Records from a collection
━━━━━━━━━━━━━━━━━━━━━━━━━━━━━━

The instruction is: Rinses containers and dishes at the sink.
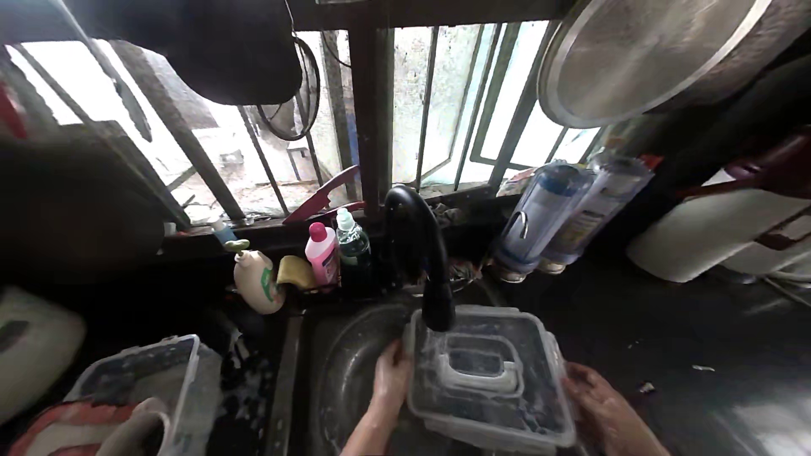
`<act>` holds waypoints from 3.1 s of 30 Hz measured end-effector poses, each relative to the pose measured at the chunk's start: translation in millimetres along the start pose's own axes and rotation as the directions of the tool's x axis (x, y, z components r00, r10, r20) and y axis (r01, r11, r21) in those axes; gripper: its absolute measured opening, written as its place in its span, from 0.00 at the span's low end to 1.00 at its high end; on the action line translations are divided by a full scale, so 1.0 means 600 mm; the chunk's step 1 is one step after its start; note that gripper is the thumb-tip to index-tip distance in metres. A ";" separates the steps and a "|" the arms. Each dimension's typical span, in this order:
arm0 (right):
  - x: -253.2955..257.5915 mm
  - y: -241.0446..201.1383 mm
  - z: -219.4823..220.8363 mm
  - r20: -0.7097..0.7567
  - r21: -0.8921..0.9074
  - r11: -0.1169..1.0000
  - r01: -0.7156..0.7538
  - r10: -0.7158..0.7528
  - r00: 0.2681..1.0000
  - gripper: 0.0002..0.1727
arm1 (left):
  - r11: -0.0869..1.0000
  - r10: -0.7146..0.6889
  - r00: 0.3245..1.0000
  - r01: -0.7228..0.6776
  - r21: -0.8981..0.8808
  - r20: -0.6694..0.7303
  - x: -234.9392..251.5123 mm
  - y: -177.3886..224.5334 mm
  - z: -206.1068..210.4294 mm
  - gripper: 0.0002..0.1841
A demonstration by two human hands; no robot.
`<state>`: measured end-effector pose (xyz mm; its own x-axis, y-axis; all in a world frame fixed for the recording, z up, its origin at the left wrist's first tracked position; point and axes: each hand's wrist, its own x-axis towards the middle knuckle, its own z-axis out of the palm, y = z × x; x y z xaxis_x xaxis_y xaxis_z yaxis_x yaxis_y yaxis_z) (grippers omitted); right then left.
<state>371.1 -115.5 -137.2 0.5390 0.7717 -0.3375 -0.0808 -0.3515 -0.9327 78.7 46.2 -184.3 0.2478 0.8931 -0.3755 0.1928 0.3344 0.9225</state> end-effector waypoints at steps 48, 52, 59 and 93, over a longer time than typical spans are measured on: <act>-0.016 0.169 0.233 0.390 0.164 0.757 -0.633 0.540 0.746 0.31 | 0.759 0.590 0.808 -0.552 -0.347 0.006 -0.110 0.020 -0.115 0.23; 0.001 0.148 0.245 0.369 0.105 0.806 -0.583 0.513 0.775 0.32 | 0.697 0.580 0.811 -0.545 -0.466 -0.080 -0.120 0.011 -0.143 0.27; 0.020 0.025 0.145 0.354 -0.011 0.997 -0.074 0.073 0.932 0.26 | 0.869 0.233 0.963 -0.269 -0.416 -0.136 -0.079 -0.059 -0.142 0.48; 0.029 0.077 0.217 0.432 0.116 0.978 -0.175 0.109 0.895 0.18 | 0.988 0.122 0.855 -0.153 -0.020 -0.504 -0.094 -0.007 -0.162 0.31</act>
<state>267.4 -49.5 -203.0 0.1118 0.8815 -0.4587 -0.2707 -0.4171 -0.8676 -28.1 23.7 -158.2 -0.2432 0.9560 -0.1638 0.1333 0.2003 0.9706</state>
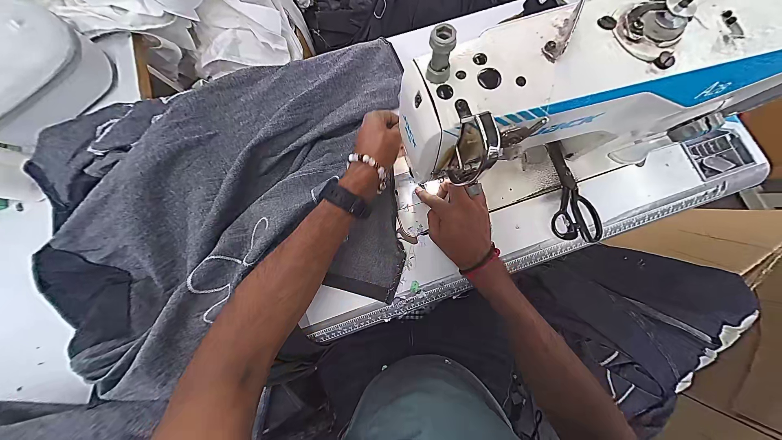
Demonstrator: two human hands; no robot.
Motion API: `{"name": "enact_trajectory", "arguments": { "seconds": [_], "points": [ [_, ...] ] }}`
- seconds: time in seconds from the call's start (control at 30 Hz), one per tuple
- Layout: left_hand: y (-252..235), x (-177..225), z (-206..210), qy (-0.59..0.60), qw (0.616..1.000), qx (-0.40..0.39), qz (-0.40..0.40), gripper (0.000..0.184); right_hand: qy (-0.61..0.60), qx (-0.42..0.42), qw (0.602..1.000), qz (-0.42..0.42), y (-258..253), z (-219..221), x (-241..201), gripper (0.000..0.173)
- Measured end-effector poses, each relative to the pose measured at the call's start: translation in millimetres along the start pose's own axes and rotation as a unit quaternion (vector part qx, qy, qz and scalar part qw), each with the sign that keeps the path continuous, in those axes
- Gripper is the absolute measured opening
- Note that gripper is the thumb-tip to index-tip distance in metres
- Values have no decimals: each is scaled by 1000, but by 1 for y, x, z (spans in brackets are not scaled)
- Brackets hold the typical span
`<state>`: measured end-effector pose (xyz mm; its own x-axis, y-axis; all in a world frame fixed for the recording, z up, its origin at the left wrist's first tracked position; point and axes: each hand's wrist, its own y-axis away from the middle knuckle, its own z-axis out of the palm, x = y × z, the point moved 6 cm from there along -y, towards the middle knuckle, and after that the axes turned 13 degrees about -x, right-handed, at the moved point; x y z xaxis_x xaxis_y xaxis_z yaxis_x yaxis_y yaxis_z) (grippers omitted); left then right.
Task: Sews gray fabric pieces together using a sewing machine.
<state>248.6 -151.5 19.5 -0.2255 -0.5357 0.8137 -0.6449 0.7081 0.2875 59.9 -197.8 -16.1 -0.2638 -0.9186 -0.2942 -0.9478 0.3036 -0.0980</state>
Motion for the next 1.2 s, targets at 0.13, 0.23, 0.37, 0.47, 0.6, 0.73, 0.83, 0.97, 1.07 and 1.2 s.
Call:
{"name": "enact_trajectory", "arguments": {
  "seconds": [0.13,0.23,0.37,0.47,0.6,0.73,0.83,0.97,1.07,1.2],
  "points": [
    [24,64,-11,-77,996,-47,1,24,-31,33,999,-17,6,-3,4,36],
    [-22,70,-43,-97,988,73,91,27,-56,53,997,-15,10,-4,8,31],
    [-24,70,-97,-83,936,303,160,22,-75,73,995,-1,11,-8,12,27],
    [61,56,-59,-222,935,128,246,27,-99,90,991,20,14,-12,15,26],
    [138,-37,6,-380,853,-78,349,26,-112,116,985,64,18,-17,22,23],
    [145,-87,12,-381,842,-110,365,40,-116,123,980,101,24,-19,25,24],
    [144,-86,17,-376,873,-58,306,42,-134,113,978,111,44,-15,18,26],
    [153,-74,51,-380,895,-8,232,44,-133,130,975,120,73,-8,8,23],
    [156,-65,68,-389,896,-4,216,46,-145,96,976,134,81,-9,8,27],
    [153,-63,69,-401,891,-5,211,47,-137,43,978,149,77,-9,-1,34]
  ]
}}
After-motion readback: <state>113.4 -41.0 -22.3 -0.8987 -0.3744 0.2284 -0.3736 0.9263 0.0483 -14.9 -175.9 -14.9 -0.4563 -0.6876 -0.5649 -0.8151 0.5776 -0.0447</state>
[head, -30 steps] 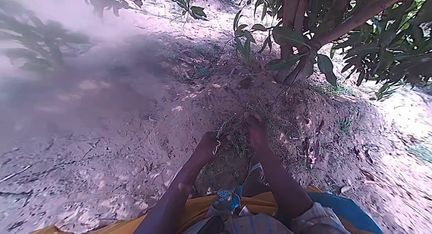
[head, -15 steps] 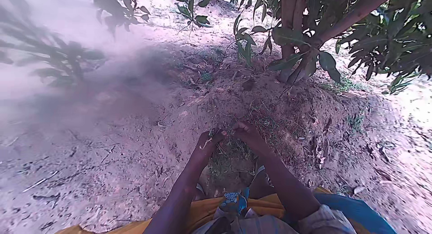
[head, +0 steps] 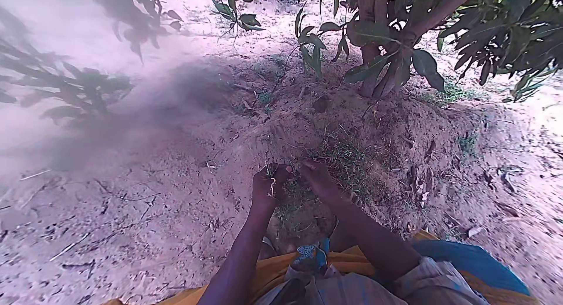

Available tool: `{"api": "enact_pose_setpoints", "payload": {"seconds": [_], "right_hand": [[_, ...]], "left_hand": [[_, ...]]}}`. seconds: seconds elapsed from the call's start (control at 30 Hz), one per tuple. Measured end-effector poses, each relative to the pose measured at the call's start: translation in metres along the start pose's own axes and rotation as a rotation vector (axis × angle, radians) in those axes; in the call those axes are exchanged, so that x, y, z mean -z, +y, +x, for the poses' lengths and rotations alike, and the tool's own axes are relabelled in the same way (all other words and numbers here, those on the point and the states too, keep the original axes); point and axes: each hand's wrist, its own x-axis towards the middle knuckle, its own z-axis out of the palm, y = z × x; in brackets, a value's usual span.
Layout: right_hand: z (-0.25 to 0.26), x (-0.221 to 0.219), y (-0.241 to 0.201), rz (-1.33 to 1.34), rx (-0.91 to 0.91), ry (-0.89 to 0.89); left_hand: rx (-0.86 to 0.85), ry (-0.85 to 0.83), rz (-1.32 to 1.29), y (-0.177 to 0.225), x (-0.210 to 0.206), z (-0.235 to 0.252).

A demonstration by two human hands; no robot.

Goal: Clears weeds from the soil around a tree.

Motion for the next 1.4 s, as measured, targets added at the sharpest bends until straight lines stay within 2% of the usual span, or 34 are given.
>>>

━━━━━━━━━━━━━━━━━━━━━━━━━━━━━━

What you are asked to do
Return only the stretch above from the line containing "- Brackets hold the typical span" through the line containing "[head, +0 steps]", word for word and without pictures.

Problem solution
- Brackets hold the typical span
`<state>`: measured end-effector pose (xyz mm; its own x-axis, y-axis; all in a world frame fixed for the recording, z up, its origin at the left wrist's first tracked position; point and axes: each hand's wrist, its own y-axis away from the middle knuckle, its own z-axis out of the palm, x = y × z, the point moved 6 cm from there along -y, towards the middle knuckle, and after that the axes turned 13 degrees about -x, right-handed, at the moved point; x y z xaxis_x xaxis_y xaxis_z yaxis_x yaxis_y yaxis_z) (grippers omitted); left then right.
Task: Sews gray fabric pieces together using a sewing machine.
<state>248.6 -151.5 19.5 -0.2255 -0.5357 0.8137 -0.6449 0.7081 0.2875 59.9 -197.8 -16.1 -0.2638 -0.9186 -0.2942 -0.9478 0.3036 -0.0980</state>
Motion for the next 1.2 s, targets at 0.13, 0.23, 0.37, 0.47, 0.6, 0.73, 0.83, 0.97, 1.07 and 1.2 s.
Call:
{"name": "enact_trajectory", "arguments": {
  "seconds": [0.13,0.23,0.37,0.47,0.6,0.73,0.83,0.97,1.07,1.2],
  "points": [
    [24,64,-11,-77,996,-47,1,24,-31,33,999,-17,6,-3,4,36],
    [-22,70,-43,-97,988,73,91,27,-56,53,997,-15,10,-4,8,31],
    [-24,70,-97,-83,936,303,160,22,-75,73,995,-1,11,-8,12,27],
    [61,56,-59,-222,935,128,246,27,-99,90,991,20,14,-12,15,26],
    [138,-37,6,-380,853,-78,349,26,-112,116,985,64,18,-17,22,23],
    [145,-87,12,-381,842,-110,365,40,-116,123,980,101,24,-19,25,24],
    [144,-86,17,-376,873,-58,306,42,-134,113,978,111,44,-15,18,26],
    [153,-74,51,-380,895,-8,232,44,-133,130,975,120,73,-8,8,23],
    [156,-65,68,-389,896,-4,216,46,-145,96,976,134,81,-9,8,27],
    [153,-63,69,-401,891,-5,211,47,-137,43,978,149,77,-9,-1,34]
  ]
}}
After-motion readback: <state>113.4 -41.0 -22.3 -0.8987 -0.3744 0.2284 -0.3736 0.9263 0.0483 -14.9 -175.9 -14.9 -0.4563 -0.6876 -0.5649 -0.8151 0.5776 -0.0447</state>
[head, -30 steps] 
[head, -15 steps] 
[head, +0 steps] 

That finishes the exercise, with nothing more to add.